The terracotta element that Paul captured was part of the amazing displays at the City Museum which was opened up to the BiLT delegates on.... Night. More of a cross between an art exhibit and an adventure playground than a traditional museum, but full of fascinating salvaged bits and pieces. George Elmslie was responsible for much of the terracotta that enlivened Sullivan's buildings. Examples of his work were piled up in great heaps and interspersed with his delicate pencil design sketches.
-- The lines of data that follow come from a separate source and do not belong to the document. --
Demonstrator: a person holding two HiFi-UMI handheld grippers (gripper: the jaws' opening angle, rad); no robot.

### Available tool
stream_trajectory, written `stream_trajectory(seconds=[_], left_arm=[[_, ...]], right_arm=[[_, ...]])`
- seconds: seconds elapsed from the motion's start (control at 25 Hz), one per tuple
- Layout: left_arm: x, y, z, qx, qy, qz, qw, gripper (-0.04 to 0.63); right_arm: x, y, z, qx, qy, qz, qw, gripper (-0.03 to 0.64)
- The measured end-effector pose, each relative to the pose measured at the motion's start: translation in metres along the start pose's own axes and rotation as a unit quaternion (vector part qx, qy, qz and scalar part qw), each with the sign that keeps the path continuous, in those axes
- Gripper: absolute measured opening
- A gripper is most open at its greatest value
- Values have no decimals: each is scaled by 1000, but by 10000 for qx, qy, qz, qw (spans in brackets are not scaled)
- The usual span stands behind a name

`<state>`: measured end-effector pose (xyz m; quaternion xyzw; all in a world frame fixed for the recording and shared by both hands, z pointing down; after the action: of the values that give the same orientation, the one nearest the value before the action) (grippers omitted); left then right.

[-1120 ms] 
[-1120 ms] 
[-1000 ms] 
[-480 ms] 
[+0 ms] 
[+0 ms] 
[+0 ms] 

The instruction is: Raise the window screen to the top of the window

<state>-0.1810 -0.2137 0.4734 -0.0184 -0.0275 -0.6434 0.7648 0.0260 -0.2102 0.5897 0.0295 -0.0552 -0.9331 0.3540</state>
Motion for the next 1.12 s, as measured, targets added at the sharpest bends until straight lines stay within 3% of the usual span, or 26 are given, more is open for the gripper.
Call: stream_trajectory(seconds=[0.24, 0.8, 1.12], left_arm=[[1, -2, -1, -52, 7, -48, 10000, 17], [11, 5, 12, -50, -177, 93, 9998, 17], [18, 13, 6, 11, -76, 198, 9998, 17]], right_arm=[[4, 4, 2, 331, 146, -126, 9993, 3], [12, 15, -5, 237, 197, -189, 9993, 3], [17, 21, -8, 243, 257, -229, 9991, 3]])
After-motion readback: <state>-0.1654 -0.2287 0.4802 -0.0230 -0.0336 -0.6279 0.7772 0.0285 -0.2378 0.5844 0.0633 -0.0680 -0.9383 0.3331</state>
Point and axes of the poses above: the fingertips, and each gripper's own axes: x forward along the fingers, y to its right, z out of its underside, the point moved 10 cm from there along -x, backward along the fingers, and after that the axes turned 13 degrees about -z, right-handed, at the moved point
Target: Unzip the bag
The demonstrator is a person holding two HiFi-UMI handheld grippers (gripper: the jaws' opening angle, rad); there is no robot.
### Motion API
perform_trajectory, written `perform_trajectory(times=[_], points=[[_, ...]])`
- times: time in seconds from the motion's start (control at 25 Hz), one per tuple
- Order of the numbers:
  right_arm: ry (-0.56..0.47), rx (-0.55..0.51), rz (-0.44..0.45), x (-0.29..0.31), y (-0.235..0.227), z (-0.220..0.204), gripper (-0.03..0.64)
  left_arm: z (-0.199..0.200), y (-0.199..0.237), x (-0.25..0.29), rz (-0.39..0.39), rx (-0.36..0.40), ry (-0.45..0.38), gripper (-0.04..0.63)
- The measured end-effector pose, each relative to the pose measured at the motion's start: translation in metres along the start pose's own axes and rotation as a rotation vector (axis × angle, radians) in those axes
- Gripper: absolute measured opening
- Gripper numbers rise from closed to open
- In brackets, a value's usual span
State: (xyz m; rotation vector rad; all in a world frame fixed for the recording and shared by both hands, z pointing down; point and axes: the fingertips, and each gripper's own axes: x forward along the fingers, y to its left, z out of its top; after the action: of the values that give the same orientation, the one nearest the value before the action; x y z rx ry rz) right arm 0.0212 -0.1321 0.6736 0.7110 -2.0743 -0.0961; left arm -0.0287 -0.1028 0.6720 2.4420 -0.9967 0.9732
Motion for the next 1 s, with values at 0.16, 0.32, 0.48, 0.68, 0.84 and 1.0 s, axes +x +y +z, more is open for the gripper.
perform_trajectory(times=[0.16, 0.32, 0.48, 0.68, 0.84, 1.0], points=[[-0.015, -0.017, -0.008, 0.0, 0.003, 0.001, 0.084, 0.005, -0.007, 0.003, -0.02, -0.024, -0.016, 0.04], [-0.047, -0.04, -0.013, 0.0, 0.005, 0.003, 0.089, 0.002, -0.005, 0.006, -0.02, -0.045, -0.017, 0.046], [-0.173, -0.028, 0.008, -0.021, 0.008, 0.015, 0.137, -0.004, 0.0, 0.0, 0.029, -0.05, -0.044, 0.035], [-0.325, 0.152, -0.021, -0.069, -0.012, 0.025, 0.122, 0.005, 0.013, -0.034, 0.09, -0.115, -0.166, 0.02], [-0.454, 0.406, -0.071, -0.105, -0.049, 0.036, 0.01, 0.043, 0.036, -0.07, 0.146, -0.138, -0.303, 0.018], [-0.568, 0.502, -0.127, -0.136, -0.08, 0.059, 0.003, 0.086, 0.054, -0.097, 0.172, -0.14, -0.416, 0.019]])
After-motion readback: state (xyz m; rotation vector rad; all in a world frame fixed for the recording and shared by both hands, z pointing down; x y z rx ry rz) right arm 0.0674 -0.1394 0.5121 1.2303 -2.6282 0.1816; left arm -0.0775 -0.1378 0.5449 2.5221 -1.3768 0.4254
I can't help feeling that we have lost something magical. Imagine skilled artisans using those pencil sketches to guide their muscular fingers and thumbs as they shaped wet clay into flowing foliage. With Sullivan in the judging the balance between bold massing and expressive detail.
Last night I started to sketch over another image from the museum. It's an interesting challenge to translate these convoluted forms into flat extrusions, and it may well be the key to creating placeholder objects within a BIM model.
Surely the wild, twisting forms were a rebellion against the ordered formalism of classicism. There is a refusal to submit to mechanical order, a revelling in the fluid ambiguities of wet clay, a return to the primitive entanglements of celtic art. History tells us that mechanical purity won out. Art Nouveau and Expressionism ran out of steam in a way that abstraction and minimalism never have. But still there is an emptiness in the mechanical solution that so often leads us back to the trap of nostalgia.
Maybe there was something to be said to the measured tones of a classical language after all. I can't help feeling that the charm of the Wainwright Building lies in the fact that, although it flirts with wild, decorative excess while embracing new, disruptive technologies that presaged the skyscraper age; it actually lies within the classical tradition. Essentially it is a highly abstracted Corinthian column, complete with plinth, fluted shaft, and luxuriant capital.
The closing keynote at BiLT featured Sabin Howard talking about maintaining the human touch while using cutting edge technology to support the production of monumental sculpture. It's a challenge that resonates with me and echoes through the pages of this blog at regular intervals.
https://sabinhoward.com/AboutSabinHo...ideosandBlogs/
A lutta continua. The struggle continues.